> PROVIDED DATA:
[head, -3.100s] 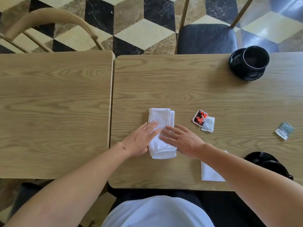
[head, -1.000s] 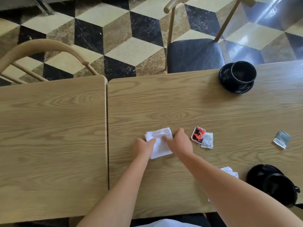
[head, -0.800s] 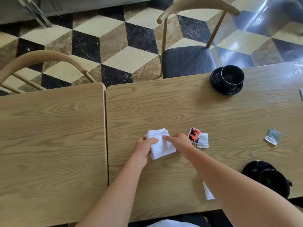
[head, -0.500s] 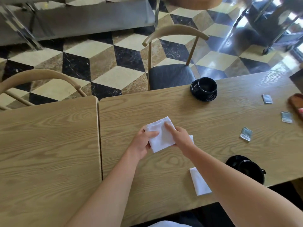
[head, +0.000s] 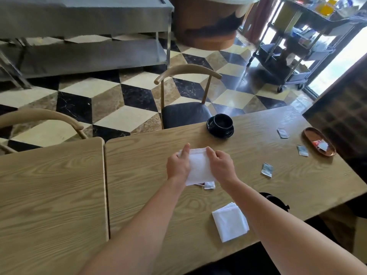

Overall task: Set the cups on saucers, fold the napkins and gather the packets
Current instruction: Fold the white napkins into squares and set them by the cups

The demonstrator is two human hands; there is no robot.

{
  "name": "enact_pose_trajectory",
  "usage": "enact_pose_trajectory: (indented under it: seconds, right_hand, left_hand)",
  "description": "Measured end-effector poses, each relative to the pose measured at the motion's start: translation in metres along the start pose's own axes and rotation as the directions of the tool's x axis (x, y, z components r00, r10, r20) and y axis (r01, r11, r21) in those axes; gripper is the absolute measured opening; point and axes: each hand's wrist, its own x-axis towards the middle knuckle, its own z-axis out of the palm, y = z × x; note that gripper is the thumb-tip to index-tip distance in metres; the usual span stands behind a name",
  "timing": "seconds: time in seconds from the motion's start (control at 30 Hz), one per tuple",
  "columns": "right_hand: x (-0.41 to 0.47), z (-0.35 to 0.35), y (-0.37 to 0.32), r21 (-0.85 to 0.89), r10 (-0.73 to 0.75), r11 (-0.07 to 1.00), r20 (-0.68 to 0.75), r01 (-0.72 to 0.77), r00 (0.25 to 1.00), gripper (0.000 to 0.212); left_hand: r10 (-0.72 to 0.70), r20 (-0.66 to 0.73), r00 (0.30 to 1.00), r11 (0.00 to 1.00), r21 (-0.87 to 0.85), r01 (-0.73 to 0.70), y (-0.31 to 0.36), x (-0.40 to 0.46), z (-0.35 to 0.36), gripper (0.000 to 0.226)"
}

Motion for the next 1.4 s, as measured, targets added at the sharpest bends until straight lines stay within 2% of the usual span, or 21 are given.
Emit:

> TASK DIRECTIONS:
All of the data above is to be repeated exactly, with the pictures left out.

> RESULT OF THE EXERCISE:
[head, -3.100s] 
[head, -1.000s] 
[head, -0.800s] 
[head, -0.500s] 
[head, +0.000s] 

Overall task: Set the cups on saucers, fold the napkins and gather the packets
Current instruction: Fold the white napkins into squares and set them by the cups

The demonstrator is two human hands; there is no robot.

{
  "name": "enact_pose_trajectory",
  "usage": "enact_pose_trajectory: (indented under it: seconds, right_hand, left_hand)",
  "description": "Measured end-effector poses, each relative to the pose measured at the motion's start: translation in metres along the start pose's own axes and rotation as the directions of the tool's x axis (x, y, z components r00, r10, r20) and y axis (r01, r11, r21) in those axes; gripper is the absolute measured opening; point and axes: each hand's wrist, its own x-axis towards the middle knuckle, its own z-axis out of the palm, y = z × x; note that gripper is the thumb-tip to index-tip distance in metres; the usual span stands behind a name",
  "timing": "seconds: time in seconds from the motion's start (control at 30 Hz), one per tuple",
  "columns": "right_hand: x (-0.41 to 0.47), z (-0.35 to 0.35), y (-0.37 to 0.32), r21 (-0.85 to 0.89), r10 (-0.73 to 0.75), r11 (-0.07 to 1.00), r20 (-0.68 to 0.75), r01 (-0.72 to 0.77), r00 (0.25 to 1.00), gripper (0.000 to 0.212); left_hand: r10 (-0.72 to 0.70), r20 (-0.66 to 0.73), r00 (0.30 to 1.00), r11 (0.00 to 1.00), r21 (-0.87 to 0.85), r01 (-0.73 to 0.70), y (-0.31 to 0.36), x (-0.40 to 0.46), z (-0.35 to 0.36), gripper (0.000 to 0.226)"
}

Motion for the next 1.4 s, as measured, targets added at the sharpest bends until straight lines stay within 2% of the usual span, or 21 are given.
Emit:

The generated output is now complete.